## EXERCISE BRIEF
Your reply should reproduce the data below without a single alteration, apart from dropping the images.

(Collected data entries)
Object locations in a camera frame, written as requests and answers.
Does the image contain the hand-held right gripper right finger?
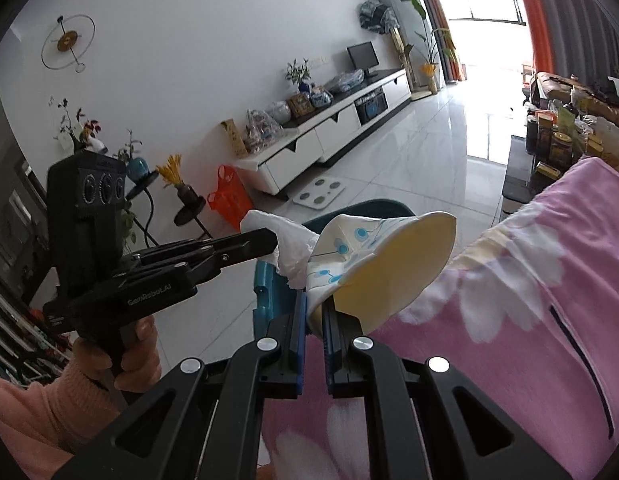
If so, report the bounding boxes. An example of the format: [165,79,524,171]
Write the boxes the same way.
[322,300,573,480]

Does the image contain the dark wall shelf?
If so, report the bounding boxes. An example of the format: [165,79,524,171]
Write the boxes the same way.
[0,70,56,377]

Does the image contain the plastic wrapped ornament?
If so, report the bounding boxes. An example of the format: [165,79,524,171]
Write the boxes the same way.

## WRITTEN SOLUTION
Object locations in a camera frame, written as requests and answers.
Does the image contain the hand-held right gripper right finger?
If so, report the bounding boxes. An example of the format: [165,79,524,171]
Write the boxes the same way.
[322,300,573,480]

Does the image contain the dark wall shelf?
If so, report the bounding boxes. An example of the format: [165,79,524,171]
Write the boxes the same way.
[0,70,56,377]

Does the image contain the plastic wrapped ornament?
If so, report the bounding boxes. An example of the format: [165,79,524,171]
Write the boxes the same way.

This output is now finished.